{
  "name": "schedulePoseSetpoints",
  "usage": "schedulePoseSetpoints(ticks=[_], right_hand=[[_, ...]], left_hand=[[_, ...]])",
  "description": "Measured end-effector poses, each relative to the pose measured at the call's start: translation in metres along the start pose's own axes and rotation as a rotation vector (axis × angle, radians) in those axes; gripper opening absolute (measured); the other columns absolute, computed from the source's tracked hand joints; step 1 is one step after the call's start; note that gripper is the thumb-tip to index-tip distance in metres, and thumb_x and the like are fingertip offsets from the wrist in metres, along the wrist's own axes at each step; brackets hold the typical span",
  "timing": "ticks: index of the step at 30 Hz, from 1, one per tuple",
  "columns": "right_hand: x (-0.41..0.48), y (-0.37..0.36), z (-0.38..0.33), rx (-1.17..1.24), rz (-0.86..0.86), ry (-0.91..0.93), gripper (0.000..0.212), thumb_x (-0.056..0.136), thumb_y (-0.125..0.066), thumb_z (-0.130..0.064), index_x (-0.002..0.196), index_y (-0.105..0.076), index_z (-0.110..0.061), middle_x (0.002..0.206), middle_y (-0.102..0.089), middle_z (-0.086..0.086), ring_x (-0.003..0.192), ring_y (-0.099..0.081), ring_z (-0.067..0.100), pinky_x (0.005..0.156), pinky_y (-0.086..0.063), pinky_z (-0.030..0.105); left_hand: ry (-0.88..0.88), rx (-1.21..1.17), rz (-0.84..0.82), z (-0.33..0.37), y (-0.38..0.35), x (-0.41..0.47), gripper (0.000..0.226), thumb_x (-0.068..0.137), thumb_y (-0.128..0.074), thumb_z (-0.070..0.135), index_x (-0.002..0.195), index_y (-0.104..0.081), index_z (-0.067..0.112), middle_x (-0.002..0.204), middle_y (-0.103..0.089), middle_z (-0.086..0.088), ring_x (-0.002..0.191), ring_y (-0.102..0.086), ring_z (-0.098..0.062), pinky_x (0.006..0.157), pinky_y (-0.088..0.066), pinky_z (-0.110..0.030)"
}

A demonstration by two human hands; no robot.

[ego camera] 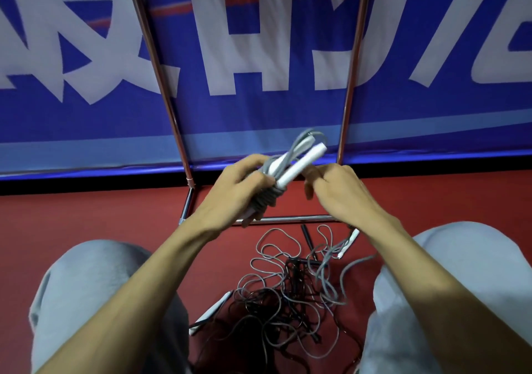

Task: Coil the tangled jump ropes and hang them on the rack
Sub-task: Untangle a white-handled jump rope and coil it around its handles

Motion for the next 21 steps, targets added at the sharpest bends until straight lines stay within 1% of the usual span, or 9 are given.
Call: schedulePoseSetpoints(ticks=[2,4,8,11,13,14,17,19,21], right_hand=[[0.001,-0.003,-0.003,0.053,-0.032,0.002,0.065,0.093,-0.030,-0.060,0.054,-0.059,-0.016,0.037,-0.047,-0.005,0.047,-0.048,0.012,0.059,-0.035,0.030],[-0.001,-0.008,-0.008,0.064,-0.089,0.043,0.061,0.098,-0.034,-0.051,0.054,-0.057,-0.016,0.035,-0.045,-0.008,0.041,-0.045,0.006,0.058,-0.036,0.028],[-0.010,-0.011,-0.015,0.014,-0.162,0.146,0.046,0.097,-0.043,-0.041,0.060,-0.057,-0.018,0.041,-0.044,-0.006,0.045,-0.044,0.005,0.052,-0.031,0.019],[-0.015,-0.013,-0.015,-0.062,-0.230,0.191,0.041,0.095,-0.050,-0.040,0.060,-0.054,-0.020,0.043,-0.049,-0.010,0.048,-0.046,0.005,0.053,-0.035,0.019],[-0.017,-0.009,-0.017,-0.112,-0.217,0.222,0.040,0.093,-0.054,-0.041,0.060,-0.050,-0.020,0.051,-0.051,-0.005,0.053,-0.049,0.010,0.060,-0.043,0.032],[-0.018,-0.006,-0.018,-0.114,-0.212,0.222,0.038,0.092,-0.056,-0.041,0.061,-0.050,-0.019,0.053,-0.051,-0.003,0.053,-0.052,0.014,0.058,-0.045,0.034],[-0.024,-0.005,-0.016,-0.007,-0.337,0.177,0.027,0.090,-0.063,-0.032,0.071,-0.055,-0.014,0.053,-0.051,-0.002,0.044,-0.062,0.018,0.045,-0.048,0.029],[-0.030,-0.009,-0.016,-0.040,-0.438,0.190,0.014,0.091,-0.062,-0.026,0.082,-0.060,-0.016,0.056,-0.051,-0.002,0.044,-0.062,0.017,0.048,-0.054,0.032],[-0.034,-0.014,-0.018,-0.135,-0.470,0.250,0.008,0.093,-0.058,-0.023,0.091,-0.064,-0.018,0.058,-0.051,-0.004,0.046,-0.056,0.008,0.056,-0.055,0.029]], left_hand=[[0.053,-0.114,0.089,-0.005,0.007,0.004,0.040,0.083,-0.048,0.016,0.121,-0.058,0.024,0.063,-0.062,-0.014,0.045,-0.047,-0.023,0.042,-0.034,-0.023],[0.089,-0.189,0.108,-0.008,0.009,0.006,0.048,0.090,-0.042,0.013,0.133,-0.052,0.033,0.067,-0.059,-0.019,0.044,-0.047,-0.024,0.042,-0.034,-0.022],[0.115,-0.217,0.169,-0.013,0.011,0.007,0.031,0.094,-0.043,0.012,0.117,-0.061,0.021,0.070,-0.059,-0.019,0.044,-0.048,-0.024,0.042,-0.035,-0.022],[0.147,-0.149,0.267,-0.024,0.022,0.008,0.013,0.095,-0.051,0.014,0.103,-0.060,0.012,0.068,-0.061,-0.014,0.046,-0.050,-0.025,0.042,-0.036,-0.023],[0.126,-0.020,0.279,-0.028,0.026,0.011,0.008,0.093,-0.057,0.015,0.100,-0.059,0.012,0.070,-0.062,-0.013,0.047,-0.051,-0.024,0.042,-0.037,-0.025],[0.109,0.048,0.271,-0.029,0.028,0.012,0.007,0.092,-0.060,0.016,0.099,-0.058,0.015,0.071,-0.062,-0.013,0.049,-0.052,-0.024,0.042,-0.038,-0.026],[0.058,0.307,0.270,-0.030,0.035,0.016,0.018,0.087,-0.068,0.024,0.099,-0.056,0.020,0.073,-0.064,-0.007,0.053,-0.057,-0.019,0.048,-0.045,-0.029],[0.028,0.608,0.265,-0.028,0.038,0.016,0.028,0.082,-0.072,0.032,0.102,-0.053,0.024,0.076,-0.064,0.000,0.063,-0.059,-0.021,0.059,-0.046,-0.033],[0.029,0.830,0.255,-0.028,0.036,0.014,0.032,0.080,-0.070,0.037,0.102,-0.050,0.027,0.081,-0.060,0.007,0.072,-0.054,-0.025,0.063,-0.040,-0.035]])
Point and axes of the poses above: each hand's wrist, its own x-axis towards the middle knuckle, its own y-axis out of the back of the hand, z = x × y, the point moved 8 cm from there along x, towards the middle knuckle
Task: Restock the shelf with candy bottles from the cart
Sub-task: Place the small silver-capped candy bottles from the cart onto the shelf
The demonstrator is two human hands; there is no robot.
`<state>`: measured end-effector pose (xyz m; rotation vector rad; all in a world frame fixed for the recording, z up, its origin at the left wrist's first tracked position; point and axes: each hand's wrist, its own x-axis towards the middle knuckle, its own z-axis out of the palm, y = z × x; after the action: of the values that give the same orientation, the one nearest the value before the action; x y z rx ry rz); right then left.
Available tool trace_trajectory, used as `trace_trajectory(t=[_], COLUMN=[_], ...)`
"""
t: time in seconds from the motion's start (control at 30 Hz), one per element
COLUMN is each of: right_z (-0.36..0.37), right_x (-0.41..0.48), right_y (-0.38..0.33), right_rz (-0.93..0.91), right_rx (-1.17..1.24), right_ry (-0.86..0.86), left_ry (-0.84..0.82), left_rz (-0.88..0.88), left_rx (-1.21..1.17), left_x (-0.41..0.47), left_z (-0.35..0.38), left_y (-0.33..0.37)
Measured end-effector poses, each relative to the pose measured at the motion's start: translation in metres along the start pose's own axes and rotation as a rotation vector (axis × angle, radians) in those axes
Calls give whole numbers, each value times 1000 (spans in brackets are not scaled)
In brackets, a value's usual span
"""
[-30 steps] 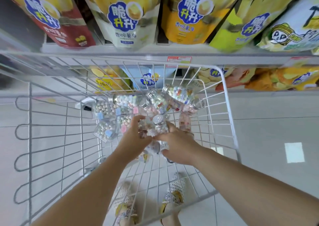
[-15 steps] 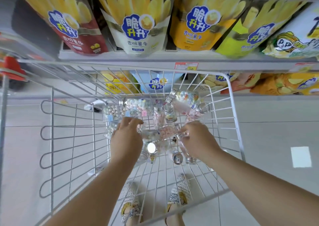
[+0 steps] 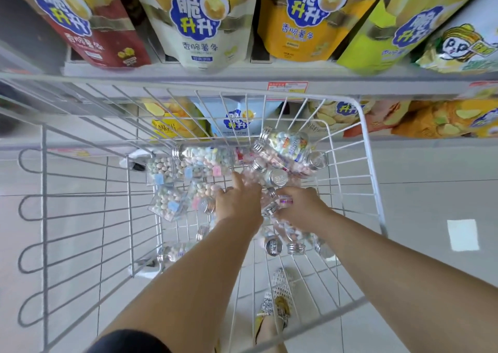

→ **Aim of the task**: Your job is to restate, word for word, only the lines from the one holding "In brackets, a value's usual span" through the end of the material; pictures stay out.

→ **Answer section**:
In brackets, a value's usual span
"""
[-30 steps] 
[-15 steps] 
[+0 steps] 

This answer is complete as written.